Now in addition to the time pressure clock relentlessly ticking in terms of whatever new growth might be forthcoming, the countdown timer was in full swing in terms of the availability of my rental van, and cover of darkness. I actually said the following aloud to myself, specifically other parts of my body: “OK tentacles: time to stop dicking around. We have to be packed and out of here no later than an hour after the van gets delivered, to ensure we‘re far enough away from prying eyes by sunrise. Let’s thrust onward!”

Truth was I had not been dicking around, nor otherwise wasting time, nor did I from this moment forward.

Packing went smoothly, with everything I was taking boxed or bagged and by the front door not all that long after dark—hours before the van was due to arrive.

Originally I’d intended to have all my no-longer-fitting clothes bagged up ready for pickup by whichever charity-type entity was willing to claim them. An unexpected text message which nearly made me shut off my handheld for the duration changed all that: my classmate and friend Tiffany was renting this house I was moving out of! Other than the fact that she had standard human legs, we were of similar build and wore the same size in most brands and cuts. She didn’t understand why I was giving up my whole wardrobe, and I almost spun a yarn about joining a nudist cult as the reason for my hasty departure before thinking better of it. The alternate lie my mind struggled to fabricate regarding getting a job as a fashion model for women without legs thankfully never had to be completed: she received an urgent incoming call from a relative, requiring us to quickly say our goodbyes and her to thank me one last time.

Things went smoothly enough that I found myself with several hours to spare: all ready to go, waiting for the end of the current day’s night to turn into the wee hours overnight dark morning of the new day, and for the van to show up. Plenty of time to check, double check, triple check, and even quadruple check every possible nook, cranny, crevice, cupboard, and wall for anything belonging to me (not part of the furnishings belonging to the property management company).

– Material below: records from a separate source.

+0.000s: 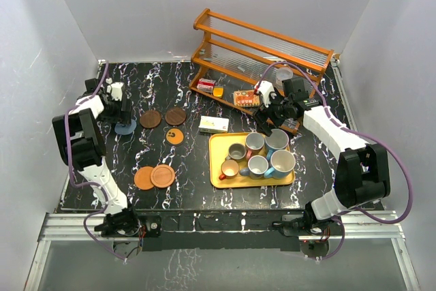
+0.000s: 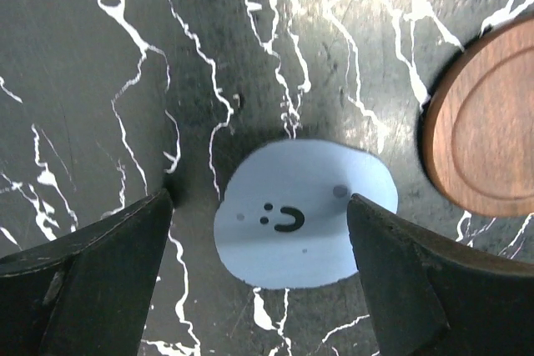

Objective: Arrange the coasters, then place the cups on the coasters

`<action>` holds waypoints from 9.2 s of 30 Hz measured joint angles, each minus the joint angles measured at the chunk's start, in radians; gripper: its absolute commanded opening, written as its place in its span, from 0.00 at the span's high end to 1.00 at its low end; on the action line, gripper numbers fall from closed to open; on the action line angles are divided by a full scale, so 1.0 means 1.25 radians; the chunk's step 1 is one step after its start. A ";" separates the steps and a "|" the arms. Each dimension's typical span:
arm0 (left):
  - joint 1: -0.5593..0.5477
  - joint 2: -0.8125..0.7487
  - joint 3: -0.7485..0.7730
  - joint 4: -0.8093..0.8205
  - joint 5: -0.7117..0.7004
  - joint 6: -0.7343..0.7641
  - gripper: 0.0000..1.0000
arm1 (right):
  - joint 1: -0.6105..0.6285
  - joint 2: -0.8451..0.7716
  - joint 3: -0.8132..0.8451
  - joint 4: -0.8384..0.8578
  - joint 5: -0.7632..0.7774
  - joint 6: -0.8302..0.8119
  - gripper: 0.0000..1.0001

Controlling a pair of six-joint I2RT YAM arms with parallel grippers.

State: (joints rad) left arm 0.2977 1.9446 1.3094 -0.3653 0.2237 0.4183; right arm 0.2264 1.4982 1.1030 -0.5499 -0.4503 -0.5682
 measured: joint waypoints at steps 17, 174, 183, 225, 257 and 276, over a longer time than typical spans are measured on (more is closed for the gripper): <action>-0.002 -0.040 -0.075 0.043 0.057 0.047 0.35 | 0.000 0.000 0.000 0.000 0.002 -0.003 0.02; -0.519 -0.383 -0.456 0.122 0.054 0.192 0.29 | 0.000 -0.019 0.000 0.002 0.009 0.016 0.02; -0.519 -0.383 -0.450 0.111 0.051 0.189 0.26 | 0.000 -0.019 0.000 0.002 0.008 0.016 0.02; -0.239 -0.633 -0.545 -0.237 -0.005 0.327 0.23 | 0.000 -0.039 0.000 0.002 -0.003 0.041 0.02; -0.239 -0.436 -0.463 -0.001 -0.063 0.191 0.24 | 0.000 -0.039 0.000 0.002 0.005 0.041 0.02; -0.239 -0.423 -0.445 0.005 -0.064 0.189 0.24 | 0.000 -0.039 0.000 0.002 0.005 0.041 0.02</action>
State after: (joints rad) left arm -0.0010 1.4158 0.7536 -0.3595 0.1440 0.6540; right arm 0.2264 1.4498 1.1034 -0.5476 -0.4438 -0.5167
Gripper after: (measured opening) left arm 0.760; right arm 0.983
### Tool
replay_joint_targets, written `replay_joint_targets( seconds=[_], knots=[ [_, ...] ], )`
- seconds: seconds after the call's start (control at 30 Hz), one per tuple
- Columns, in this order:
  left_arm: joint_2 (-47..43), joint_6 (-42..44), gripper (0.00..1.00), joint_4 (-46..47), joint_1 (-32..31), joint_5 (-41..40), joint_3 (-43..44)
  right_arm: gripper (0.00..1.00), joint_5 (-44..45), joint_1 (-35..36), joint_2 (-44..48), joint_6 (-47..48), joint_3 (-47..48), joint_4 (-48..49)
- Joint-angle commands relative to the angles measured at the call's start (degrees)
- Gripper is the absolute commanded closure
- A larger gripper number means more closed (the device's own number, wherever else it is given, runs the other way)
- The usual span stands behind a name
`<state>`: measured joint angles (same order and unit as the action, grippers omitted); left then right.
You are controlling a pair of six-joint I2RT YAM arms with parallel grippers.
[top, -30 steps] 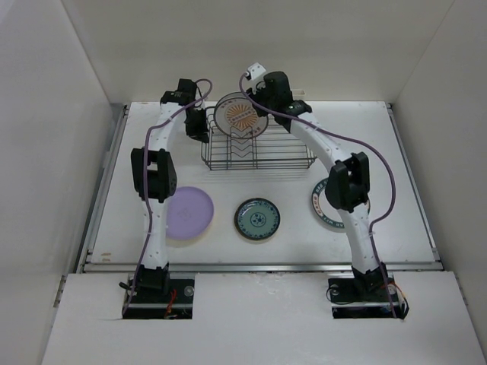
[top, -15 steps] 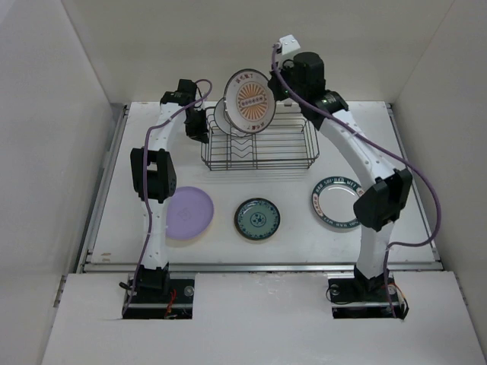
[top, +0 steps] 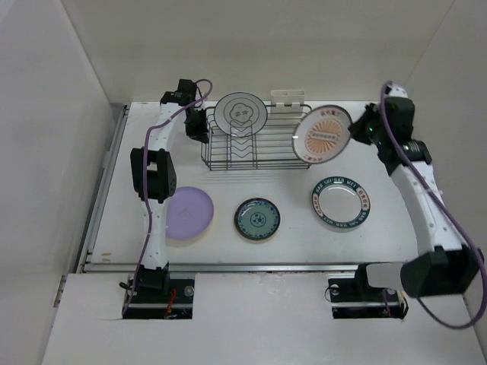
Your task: Unload the plates from the dish rack
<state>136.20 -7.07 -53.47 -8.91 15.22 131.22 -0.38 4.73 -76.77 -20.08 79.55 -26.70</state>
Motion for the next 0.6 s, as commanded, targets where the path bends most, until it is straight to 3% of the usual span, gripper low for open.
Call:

I’d done well: the single thing I’d missed was the appointment card for my appointment with Ms. Chew the nutritionist. Holding the card in my hands, memories of that day, what led up to it, and all that had happened since washed over me, nearly figuratively drowning me in intense emotions.

Dropping the card in the bag with the rest of my outgoing paper recycling, I did the one last thing I had to do to reach closure of my life here: placed my final order with Cluck ’n’ Chuck.

The juicy, hot, and not especially nutritious final meal for me in this house proved an ignoble end, as well as an ignoble beginning of my new life of hiding away remotely.


As Wednesday night faded into memory and gave way to Thursday, I found myself in a good news/bad news situation. The good news: my rental van was parked outside my home, the key handed to me through the smallest possible crack in the door* by its driver, himself picked up moments later by a colleague in what I can only presume was another of the company’s rentals, given that it looked like a high-end Tesla.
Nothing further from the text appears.